There have been times when I think I go through a lot of these in the same night. (especially #4 and #7... *ouch*)
ALCOHOL WARNINGS
#1. WARNING: The consumption of alcohol may lead you to think people are laughing WITH you.
#2. WARNING: The consumption of alcohol may make you think you are whispering when you are not.
#3. WARNING: The consumption of alcohol may leave you wondering what the hell happened to your bra.
#4. WARNING: The consumption of alcohol may lead you to believe that you can dance.
#5. WARNING: The consumption of alcohol may cause you to tell your friends over and over again that you love them.
#6. WARNING: The consumption of alcohol may cause you to believe you can sing.
#7. WARNING: The consumption of alcohol may lead you to believe that ex-lovers are really dying for you to telephone them at four in the morning.

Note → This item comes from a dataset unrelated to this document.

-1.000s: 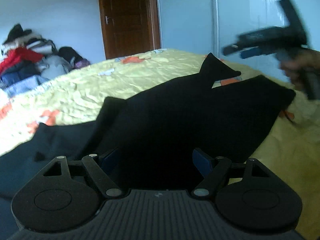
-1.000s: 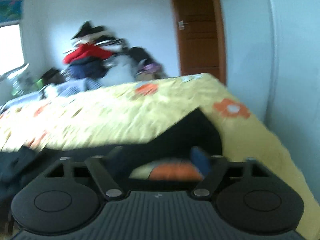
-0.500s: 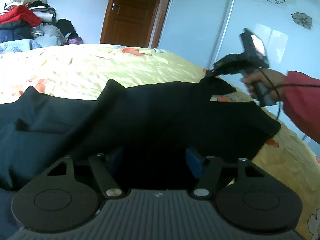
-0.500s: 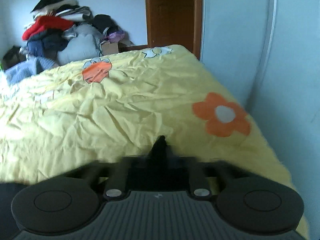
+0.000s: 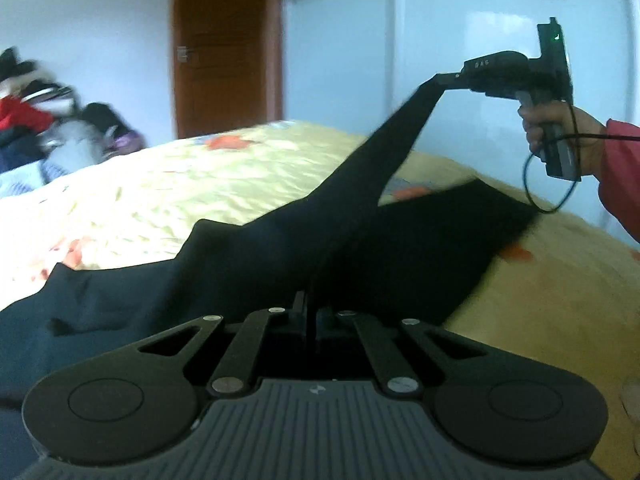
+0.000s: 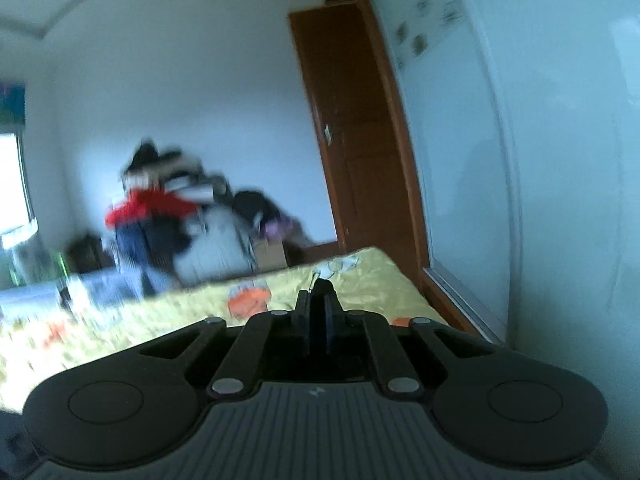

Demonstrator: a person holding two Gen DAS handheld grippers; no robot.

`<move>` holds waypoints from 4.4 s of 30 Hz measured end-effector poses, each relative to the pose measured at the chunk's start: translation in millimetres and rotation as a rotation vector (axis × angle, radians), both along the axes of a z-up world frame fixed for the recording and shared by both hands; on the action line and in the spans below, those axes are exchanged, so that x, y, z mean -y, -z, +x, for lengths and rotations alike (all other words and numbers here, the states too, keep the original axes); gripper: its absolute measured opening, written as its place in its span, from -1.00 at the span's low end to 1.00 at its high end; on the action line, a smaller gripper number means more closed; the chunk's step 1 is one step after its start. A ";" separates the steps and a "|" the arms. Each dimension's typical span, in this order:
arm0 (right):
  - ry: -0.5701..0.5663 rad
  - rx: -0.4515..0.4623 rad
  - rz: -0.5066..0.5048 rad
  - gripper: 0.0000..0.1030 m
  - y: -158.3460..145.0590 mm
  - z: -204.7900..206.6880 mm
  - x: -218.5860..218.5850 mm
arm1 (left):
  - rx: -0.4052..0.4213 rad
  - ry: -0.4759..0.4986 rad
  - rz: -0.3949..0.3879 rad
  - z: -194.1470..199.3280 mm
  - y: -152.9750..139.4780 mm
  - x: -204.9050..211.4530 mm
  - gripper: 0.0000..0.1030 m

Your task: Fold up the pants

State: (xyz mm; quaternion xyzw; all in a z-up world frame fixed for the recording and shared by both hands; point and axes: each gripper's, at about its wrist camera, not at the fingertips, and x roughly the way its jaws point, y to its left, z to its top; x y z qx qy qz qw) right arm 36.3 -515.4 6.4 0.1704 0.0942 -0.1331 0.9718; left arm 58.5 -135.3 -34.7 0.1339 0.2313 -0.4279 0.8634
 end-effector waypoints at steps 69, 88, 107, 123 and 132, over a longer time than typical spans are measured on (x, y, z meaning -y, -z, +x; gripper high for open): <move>-0.363 -0.353 -0.064 0.33 57.7 -3.3 -160.4 | -0.137 -0.495 -0.028 33.5 0.5 -83.7 0.52; -0.501 -0.455 -0.311 1.00 94.5 96.5 -234.1 | -0.185 -0.412 0.137 134.3 20.2 -9.8 1.00; -0.429 -0.702 -0.224 1.00 76.9 90.3 -184.7 | -0.127 -0.546 0.129 148.6 21.8 -20.8 1.00; -0.305 -0.593 -0.194 1.00 84.6 65.8 -160.8 | 0.022 -0.465 0.175 69.7 19.3 -3.3 0.98; -0.057 -0.288 -0.162 1.00 56.3 -25.7 -145.1 | 0.094 -0.523 0.094 26.8 5.7 -42.8 0.99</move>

#8. WARNING: The consumption of alcohol may make you think you can logically converse with other members of the opposite sex without spitting.
#9. WARNING: The consumption of alcohol may make you think you have mystical Kung Fu powers, resulting in you getting your butt kicked.
#10. WARNING: The consumption of alcohol may cause you to roll over in the morning and see something really scary.
#11. WARNING: The consumption of alcohol is the leading cause of inexplicable rug burns on the forehead.
#12. WARNING: The consumption of alcohol may create the illusion that you are tougher, smarter, faster and better looking than most people.
#13. WARNING: The consumption of alcohol may lead you to believe you are invisible.
#14. WARNING: The consumption of alcohol may actually CAUSE pregnancy.